ERIC MAUK: All right, Ladies and Gentlemen, we'll go ahead and get started with our post race press conference for the Champ Car Grand Prix of Cleveland, presented by US Bank. We have our top three finishers from today's 91-lap event. We'll start with our third-place finisher, driver of the #2 PacifiCare Ford-Cosworth/Lola/Bridgestone for Newman/Haas Racing, Oriol Servia. Oriol picks up his second podium finish of the year, the seventh of his career. This is the 12th straight race in which a Newman/Haas car has been on the podium. Oriol, you make another strong charge. Tell us about how it went fought

ORIOL SERVIA: (Inaudible) to see what was going on. The new rules, they really make it easy for you, you know. Just when the weekend start, they work ahead a lot. It's just a pleasure to do what you're doing, you know. They make it easy. And, again, PacifiCare car on the podium, that's what we want. We have to have first win very soon, but we take the podium so far. We make the points grow fast.

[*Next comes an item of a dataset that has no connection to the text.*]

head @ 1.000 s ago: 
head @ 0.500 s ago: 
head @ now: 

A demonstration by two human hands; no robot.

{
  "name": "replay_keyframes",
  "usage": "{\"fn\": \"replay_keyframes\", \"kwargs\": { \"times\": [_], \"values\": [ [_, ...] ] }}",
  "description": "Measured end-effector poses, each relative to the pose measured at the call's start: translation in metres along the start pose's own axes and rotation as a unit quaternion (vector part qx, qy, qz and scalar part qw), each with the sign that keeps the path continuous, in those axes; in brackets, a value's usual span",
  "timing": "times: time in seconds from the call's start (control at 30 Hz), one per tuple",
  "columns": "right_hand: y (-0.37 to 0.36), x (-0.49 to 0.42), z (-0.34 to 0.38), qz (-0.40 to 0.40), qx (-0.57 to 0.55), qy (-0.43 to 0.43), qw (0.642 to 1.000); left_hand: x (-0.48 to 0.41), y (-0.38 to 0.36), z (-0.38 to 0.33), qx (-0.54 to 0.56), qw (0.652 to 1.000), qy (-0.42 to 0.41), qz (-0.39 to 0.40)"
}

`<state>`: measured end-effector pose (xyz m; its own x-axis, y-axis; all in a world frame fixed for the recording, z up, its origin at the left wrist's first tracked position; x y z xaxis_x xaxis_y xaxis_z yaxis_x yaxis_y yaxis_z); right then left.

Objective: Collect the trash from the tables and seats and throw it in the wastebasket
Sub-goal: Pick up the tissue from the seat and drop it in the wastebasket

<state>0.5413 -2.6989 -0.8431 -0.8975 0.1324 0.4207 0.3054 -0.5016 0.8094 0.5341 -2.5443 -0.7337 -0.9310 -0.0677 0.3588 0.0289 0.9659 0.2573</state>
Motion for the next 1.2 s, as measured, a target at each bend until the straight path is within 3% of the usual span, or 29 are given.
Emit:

ERIC MAUK: Oriol ran the fastest lap of today's race on the next-to-last lap of the event when he was trying to run down AJ Allmendinger for second. You cut almost two seconds off of AJ's advantage on that 90th lap. Did you think you had something for him on the last one?

ORIOL SERVIA: I did. As always, you want one more lap. Especially I thought I was much better than AJ in turn one, which is where you want to be when you pass somebody. So I was really hoping to have one more lap. But it's always like this, right? But it was good. He was also pushing at the end. He was obviously in good pace, too. I'm happy with the podium from where we started.

ERIC MAUK: Our second place finisher today, equaling a career Champ Car high, driver of the #10 Red Bull Ford-Cosworth/Lola/Bridgestone for RuSPORT, AJ Allmendinger. AJ finishes just 3.113 seconds behind Paul Tracy. AJ, strong run again. Led some laps. First time you led all year. Tell us about how your day went.

AJ ALLMENDINGER: I thought it went fairly well. You know, the drivers had a bit of an error yesterday - I guess you'd call it an error trying to knock myself out actually. But, you know, I figured if they moved the wall a little bit in turn eight, we'd be a lot quicker through there. Doesn't move when you hit it (laughter). So, no, I mean, the guys did a great job all weekend. We struggled throughout the weekend trying to get a good balance. Drivers were making it hard on them after crashing the car. So, you know, I think it was a good pace from the early laps. And, as Oriol was saying, you don't know how the race strategy is going to work out with the yellows, guys making mistakes, stuff like that. So, you know, I knew it was going to be tough on the last restart when I had Paul behind me, knowing that I was going to have to pull a fairly full distance since he was going to pit later than I was. PT is the master of the restart. Passed two guys out of turn one. That actually pissed me off. I was hoping I'd actually get a couple laps of people in between us. After that, I was just really pushing hard. The car was fantastic. Once again, Bridgestone brings an amazing tire here. The car was at its best at the end of the race. I was a little bit tired. If we just keep inching on the podium every time...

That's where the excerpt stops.